Mas do ponto de vista da estratégia criptografada diária do clã Bolsonaro, o chamado “megaleilão” pode ter sido tudo, menos um “fiasco”. Há muitos bônus ideológicos de propaganda e pragmáticos para as petroleiras globais:
(a) Temos uma estocada ideológica na guerra cultural que o clã Bolsonaro trava com a esquerda, o “politicamente correto” e os “globalistas”. É como se dissessem: “vejam! Caiu o mito da esquerda de que o pré-sal foi o motivo do golpe...”.

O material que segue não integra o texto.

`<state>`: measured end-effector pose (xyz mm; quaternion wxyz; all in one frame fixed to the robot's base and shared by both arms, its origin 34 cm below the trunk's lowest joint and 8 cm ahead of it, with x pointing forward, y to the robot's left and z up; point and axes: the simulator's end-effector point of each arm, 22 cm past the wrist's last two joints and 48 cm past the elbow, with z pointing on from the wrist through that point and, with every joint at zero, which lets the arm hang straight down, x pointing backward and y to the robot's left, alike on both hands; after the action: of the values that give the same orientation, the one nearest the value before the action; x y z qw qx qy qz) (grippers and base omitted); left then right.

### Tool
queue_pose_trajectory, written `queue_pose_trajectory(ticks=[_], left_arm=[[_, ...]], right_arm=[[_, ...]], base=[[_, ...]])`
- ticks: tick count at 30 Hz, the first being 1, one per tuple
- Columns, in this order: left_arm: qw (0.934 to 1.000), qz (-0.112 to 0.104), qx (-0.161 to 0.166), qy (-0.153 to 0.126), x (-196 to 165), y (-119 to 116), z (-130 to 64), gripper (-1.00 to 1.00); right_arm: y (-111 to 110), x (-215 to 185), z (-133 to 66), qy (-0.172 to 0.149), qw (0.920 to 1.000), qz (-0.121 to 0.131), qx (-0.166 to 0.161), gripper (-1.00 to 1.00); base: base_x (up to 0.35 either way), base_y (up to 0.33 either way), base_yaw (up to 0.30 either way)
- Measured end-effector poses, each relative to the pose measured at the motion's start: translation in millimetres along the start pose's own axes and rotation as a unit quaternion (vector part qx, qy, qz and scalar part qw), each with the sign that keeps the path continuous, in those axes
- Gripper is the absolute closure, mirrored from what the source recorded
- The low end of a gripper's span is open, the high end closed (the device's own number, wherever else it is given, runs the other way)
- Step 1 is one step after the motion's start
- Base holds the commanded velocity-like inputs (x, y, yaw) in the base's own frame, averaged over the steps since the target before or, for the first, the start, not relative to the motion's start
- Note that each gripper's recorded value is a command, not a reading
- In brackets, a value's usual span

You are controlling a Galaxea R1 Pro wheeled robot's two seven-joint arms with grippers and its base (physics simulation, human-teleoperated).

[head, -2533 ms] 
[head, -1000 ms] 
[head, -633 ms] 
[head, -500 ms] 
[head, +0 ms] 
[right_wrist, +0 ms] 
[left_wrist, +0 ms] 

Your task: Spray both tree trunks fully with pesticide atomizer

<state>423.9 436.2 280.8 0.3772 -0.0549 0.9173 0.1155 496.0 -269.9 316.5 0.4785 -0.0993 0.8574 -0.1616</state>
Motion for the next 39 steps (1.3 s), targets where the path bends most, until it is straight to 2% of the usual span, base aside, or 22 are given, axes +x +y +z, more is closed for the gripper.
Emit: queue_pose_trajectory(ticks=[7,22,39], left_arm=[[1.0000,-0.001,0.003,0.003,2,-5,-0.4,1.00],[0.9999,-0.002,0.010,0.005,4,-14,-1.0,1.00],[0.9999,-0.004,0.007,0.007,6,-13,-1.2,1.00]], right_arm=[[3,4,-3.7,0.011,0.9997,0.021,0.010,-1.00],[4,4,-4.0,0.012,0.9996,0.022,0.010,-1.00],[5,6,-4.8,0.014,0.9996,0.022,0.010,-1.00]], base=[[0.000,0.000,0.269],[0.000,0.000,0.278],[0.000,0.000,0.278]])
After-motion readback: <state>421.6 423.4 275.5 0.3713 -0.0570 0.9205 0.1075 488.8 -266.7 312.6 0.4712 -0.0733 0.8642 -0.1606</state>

(b) Muito dinheiro já foi gasto no Brasil para operar a logística da guerra híbrida brasileira. Nenhum centavo mais será colocado no País. Nesse momento a grana dos fundos de investimentos globais estão abandonando o País.
Propositalmente colocaram um personagem do baixo clero das finanças e aprendiz do ultraliberalismo, Paulo Guedes (ao contrário de nomes do mainstream como Armínio Fraga e Pedro Malan), para implementar seu plano tosco de terra arrasada. 
Por isso, sabem que poderão em um futuro próximo colocar as mãos em toda essa riqueza no desespero da das almas brasileira. Aguardam pela terra arrasada – como afirma o mestre em Linguística pela Unicamp, Gustavo Conde, “o Brasil se tornou o país mais promissor do mundo para deixar de existir em definitivo”. 


(c) O “fiasco” do leilão deu ao governo o pretexto que esperava para apoiar projeto de lei do senador José Serra (PSDB-SP) que acaba com a preferência da Petrobrás nas operações do pré-sal. “O benefício à estatal teria afugentado as empresas estrangeiras”, afirmou Renta Isfer, secretária de Petróleo e Gás do Ministério de Minas e Energia, após o fracasso do “maior leilão do mundo”. 
Tudo dentro dos planos da privatização da Petrobrás, rumo à xepa ansiosamente aguardada pelas petroleiras globais.
(d) Esse episódio confirma o papel da grande mídia, principalmente o jornalismo-lobby do canal Globo News, de manter o máximo que puder a bolha especulativa de uma suposta euforia “mercado” com o pacotaço de Paulo Guedes que fará a economia pegar no tranco.
Foi risível o malabarismo retórico dos infográficos das tensas repórteres de voz fanhosa do Globo News, ao vivo, tentando manter o astral alto: nos infográficos, o selo “O MAIOR LEILÃO DO MUNDO”, em letras garrafais vermelhas... enquanto a repórter Juliana Rosa tentava não deixar a bola cair: “70 bilhões de reais, recorde histórico!”.
Concluindo, como estratégia criptográfica o fiasco do megaleilão foi um sucesso e ao mesmo tempo um sombrio sinal das intenções daqueles que financiaram a guerra híbrida brasileira: irão até às últimas consequências para terminar aquilo que começaram.